Alicia negó con la cabeza. Estaba cortada, no sabía qué pintaba allí con aquellas niñas de carnes prietas y tetas perfectas. Se imaginó a Wenceslao cabalgándolas en el agua y se excitó. Miró de abajo arriba a las chicas y se sentó en el borde de una tumbona. Juntó sus rodillas y ocultó sus manos debajo de sus muslos. Se veía inferior, pequeña, y sentía que no le podría satisfacer nunca. Nunca llegaría a la altura. 
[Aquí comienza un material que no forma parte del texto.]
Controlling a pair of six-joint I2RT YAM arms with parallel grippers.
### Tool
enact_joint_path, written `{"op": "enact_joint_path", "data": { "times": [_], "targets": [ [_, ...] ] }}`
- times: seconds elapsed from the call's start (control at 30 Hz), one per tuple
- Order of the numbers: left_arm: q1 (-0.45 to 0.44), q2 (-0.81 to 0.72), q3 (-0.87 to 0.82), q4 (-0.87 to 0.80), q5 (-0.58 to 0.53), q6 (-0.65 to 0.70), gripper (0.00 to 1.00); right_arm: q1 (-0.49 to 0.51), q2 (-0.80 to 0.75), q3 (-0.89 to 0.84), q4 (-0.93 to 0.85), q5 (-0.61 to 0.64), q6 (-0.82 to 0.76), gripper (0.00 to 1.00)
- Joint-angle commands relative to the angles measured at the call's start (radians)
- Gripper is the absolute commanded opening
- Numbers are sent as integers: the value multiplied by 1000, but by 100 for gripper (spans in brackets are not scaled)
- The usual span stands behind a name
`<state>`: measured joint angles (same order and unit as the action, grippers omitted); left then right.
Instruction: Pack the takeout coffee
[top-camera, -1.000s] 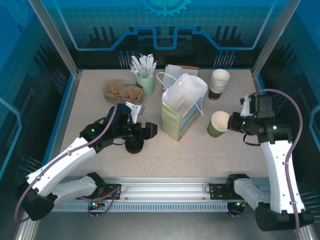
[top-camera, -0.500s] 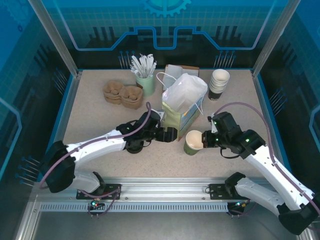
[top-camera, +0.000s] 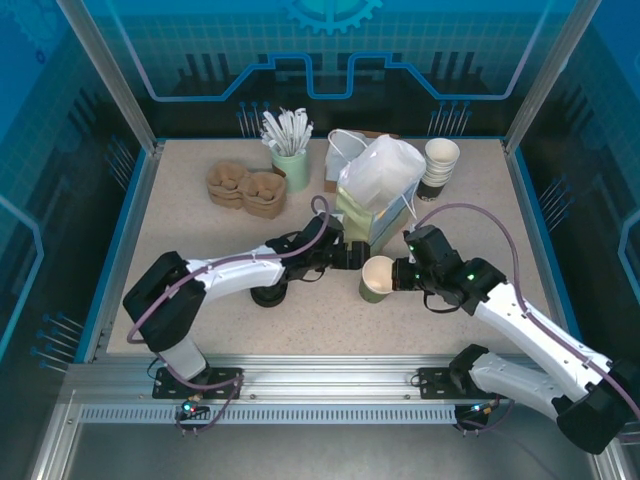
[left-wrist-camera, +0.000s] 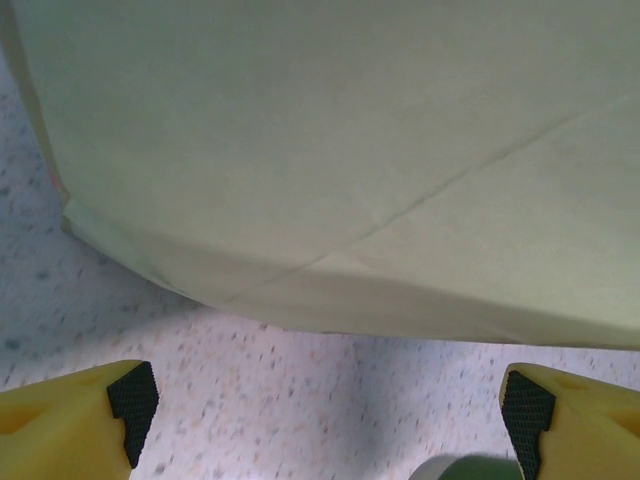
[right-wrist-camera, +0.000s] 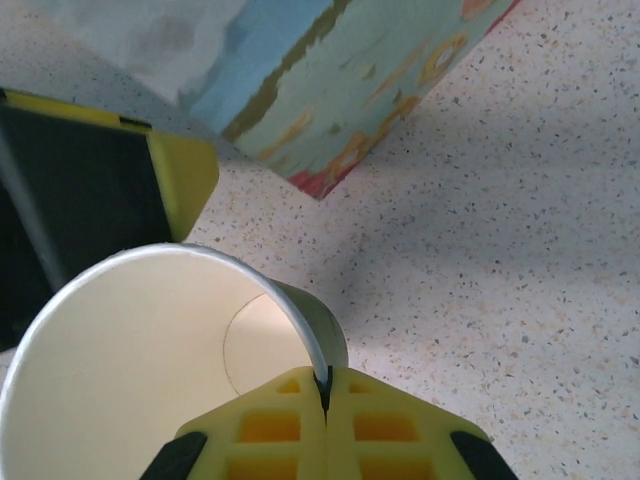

Marcos apagó el móvil, no quería más llamadas, se abrió una cerveza y se quedó un buen rato mirando con cara de gilipollas su reflejo en la pantalla negra del televisor. Las caquitas de Rufi se amontonaban en los rincones, las latas vacías poblaban la mesa y el cenicero hablaba por sí solo. Un amigo le llamó para el partidito de tenis dominical pero no había preparado ni las raquetas y sus pantaloncitos cortos estaban para lavar. Puso la televisión por hacer algo y se encontró con el spot del Banco Santander. Se le quedó una mueca estúpida. Allí estaba él, sin camiseta y en pantalones cortos, abanicando a ese mamón. Qué sindiós.